Outre son mécanisme de diffusion, Android/Filecoder.C présente quelques anomalies dans son chiffrement. Il exclut les grandes archives (plus de 50 Mo) et les petites images (moins de 150 Ko), et sa liste des types de fichiers à cibler contient de nombreuses entrées sans rapport avec Android, tout en n’ayant pas certaines extensions typiques pour ce système. En fait, cette liste semble provenir du célèbre ransomware WannaCry.

Il y a aussi d’autres éléments intrigants : contrairement aux logiciels de rançon Android classiques, Android/Filecoder.C n’empêche pas l’utilisateur d’accéder à l’appareil en verrouillant l’écran. De plus, la rançon n’est pas prédéfinie, mais créée dynamiquement en utilisant l’ID utilisateur attribué au moment de l’infection.

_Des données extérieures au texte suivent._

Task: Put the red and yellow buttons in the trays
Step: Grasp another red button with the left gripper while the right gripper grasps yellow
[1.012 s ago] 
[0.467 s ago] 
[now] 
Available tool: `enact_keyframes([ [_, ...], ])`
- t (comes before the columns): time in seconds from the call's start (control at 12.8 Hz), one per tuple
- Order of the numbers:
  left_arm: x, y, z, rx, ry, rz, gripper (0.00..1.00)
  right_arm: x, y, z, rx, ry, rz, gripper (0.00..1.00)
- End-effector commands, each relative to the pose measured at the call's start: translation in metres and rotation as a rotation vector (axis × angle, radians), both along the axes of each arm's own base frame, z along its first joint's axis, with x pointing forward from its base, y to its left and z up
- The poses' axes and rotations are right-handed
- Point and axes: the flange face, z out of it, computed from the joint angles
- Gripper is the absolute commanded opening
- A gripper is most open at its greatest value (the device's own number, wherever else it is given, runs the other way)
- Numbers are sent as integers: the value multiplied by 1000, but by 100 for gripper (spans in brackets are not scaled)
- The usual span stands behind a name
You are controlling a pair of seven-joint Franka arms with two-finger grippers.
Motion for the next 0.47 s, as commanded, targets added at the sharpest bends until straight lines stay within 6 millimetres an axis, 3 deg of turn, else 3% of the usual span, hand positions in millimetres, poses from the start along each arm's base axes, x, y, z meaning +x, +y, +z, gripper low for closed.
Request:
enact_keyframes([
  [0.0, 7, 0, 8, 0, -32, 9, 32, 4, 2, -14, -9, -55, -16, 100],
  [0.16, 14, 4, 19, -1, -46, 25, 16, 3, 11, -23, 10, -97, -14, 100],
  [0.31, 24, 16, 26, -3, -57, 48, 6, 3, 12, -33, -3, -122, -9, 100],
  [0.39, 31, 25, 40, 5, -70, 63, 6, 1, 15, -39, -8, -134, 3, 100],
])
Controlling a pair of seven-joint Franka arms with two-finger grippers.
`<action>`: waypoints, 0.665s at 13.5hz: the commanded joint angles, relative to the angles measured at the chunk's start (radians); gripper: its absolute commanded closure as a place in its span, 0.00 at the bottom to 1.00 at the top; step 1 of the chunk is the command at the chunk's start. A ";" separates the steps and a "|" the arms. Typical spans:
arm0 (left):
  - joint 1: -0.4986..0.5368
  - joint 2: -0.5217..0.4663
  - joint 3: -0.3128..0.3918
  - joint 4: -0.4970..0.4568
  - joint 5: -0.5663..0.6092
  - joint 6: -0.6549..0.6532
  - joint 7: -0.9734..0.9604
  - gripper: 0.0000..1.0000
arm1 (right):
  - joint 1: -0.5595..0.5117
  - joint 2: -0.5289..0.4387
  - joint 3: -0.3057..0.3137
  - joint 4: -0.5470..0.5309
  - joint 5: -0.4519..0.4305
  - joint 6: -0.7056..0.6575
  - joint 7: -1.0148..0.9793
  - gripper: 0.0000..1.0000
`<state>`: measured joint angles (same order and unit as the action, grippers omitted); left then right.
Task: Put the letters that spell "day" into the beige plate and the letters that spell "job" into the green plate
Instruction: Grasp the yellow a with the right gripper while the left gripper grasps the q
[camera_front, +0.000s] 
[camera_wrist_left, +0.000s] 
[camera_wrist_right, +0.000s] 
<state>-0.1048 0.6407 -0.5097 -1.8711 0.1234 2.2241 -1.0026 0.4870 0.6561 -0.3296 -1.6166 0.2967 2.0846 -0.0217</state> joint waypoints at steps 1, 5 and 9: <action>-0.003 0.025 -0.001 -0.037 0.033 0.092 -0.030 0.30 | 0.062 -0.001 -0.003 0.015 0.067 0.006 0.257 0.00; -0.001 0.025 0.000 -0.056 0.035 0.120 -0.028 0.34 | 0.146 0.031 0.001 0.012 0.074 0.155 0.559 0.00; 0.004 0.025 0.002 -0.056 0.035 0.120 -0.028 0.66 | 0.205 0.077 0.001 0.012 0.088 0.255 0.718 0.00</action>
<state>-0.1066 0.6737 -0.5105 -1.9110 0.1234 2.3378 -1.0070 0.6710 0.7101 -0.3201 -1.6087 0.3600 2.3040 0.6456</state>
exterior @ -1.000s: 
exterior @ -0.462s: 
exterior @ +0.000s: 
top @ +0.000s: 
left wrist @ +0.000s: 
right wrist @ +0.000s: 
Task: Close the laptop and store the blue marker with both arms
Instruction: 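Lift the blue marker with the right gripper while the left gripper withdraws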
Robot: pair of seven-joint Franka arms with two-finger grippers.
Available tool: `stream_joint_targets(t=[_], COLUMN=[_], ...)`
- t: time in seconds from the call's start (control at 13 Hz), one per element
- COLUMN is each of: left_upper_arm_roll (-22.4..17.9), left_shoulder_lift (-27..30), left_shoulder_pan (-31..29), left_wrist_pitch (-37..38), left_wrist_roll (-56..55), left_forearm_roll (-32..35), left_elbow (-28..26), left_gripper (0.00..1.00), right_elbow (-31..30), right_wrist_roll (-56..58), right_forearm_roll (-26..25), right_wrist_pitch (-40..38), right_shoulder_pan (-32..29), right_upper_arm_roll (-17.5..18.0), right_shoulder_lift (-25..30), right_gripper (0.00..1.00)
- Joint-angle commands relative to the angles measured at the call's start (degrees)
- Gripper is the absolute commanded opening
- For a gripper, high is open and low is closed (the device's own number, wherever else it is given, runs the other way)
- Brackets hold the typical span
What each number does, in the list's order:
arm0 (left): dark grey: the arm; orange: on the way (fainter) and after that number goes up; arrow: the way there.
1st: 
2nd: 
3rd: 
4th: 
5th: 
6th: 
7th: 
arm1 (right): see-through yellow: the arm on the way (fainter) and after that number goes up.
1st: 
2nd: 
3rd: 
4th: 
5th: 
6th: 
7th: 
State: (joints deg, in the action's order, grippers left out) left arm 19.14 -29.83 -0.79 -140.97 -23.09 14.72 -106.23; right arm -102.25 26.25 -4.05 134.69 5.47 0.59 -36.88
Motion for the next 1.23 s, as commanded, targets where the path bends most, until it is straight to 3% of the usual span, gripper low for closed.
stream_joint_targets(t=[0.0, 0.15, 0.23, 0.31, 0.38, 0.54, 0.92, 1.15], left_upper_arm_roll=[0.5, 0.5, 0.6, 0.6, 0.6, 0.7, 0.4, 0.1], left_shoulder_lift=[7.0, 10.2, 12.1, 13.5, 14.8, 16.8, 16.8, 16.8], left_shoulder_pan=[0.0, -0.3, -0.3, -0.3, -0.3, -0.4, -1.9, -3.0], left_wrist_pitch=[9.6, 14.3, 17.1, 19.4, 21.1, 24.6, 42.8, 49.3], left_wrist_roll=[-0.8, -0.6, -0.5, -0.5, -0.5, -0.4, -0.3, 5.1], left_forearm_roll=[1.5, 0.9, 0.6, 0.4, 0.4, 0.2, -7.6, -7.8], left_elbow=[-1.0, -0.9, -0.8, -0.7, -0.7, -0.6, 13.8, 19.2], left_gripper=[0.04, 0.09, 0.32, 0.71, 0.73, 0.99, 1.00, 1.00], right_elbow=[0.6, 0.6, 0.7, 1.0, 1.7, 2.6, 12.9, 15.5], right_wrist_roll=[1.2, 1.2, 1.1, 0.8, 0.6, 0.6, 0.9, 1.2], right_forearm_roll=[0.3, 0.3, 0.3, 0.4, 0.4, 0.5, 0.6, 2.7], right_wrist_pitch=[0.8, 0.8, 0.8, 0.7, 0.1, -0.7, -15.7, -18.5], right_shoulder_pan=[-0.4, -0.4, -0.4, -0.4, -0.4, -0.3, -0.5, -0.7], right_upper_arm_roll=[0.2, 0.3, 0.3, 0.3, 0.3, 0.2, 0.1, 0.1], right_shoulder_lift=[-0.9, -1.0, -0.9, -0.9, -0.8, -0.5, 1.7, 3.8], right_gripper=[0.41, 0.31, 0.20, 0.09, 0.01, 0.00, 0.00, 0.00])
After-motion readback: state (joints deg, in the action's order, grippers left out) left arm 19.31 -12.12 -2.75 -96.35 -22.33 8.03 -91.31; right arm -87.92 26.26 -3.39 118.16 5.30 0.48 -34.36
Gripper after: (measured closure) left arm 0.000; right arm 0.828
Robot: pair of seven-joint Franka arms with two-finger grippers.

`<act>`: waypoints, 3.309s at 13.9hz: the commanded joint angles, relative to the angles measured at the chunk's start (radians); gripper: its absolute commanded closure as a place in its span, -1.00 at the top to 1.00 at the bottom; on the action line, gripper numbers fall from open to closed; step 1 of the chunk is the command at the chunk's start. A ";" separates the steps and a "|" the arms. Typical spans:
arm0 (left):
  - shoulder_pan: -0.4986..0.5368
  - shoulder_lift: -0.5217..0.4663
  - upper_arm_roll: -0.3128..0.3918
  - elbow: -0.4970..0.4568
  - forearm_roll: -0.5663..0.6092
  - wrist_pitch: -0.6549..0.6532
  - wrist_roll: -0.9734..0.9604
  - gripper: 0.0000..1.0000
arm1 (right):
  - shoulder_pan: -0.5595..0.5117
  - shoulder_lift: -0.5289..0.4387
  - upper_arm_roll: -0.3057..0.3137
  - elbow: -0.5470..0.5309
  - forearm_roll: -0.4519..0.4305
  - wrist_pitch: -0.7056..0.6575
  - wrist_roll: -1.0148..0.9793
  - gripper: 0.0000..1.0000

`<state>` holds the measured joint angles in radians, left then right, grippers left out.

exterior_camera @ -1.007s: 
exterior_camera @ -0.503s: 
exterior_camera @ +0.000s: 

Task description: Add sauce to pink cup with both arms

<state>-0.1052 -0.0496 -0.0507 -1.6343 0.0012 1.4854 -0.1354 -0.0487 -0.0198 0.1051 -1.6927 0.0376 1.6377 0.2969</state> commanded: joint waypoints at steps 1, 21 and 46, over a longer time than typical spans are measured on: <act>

Ce processus se traduit par un montant de rançon aléatoire compris entre 0,01 et 0,02 BTC.

Il s’agit d’une pratique inédite, probablement destinée à attribuer les paiements aux victimes. «  Cette tâche est généralement résolue en créant un portefeuille Bitcoin unique pour chaque victime. Mais ici l’attaquant n’utilise qu’un seul portefeuille Bitcoin  », observe Lukáš Štefanko.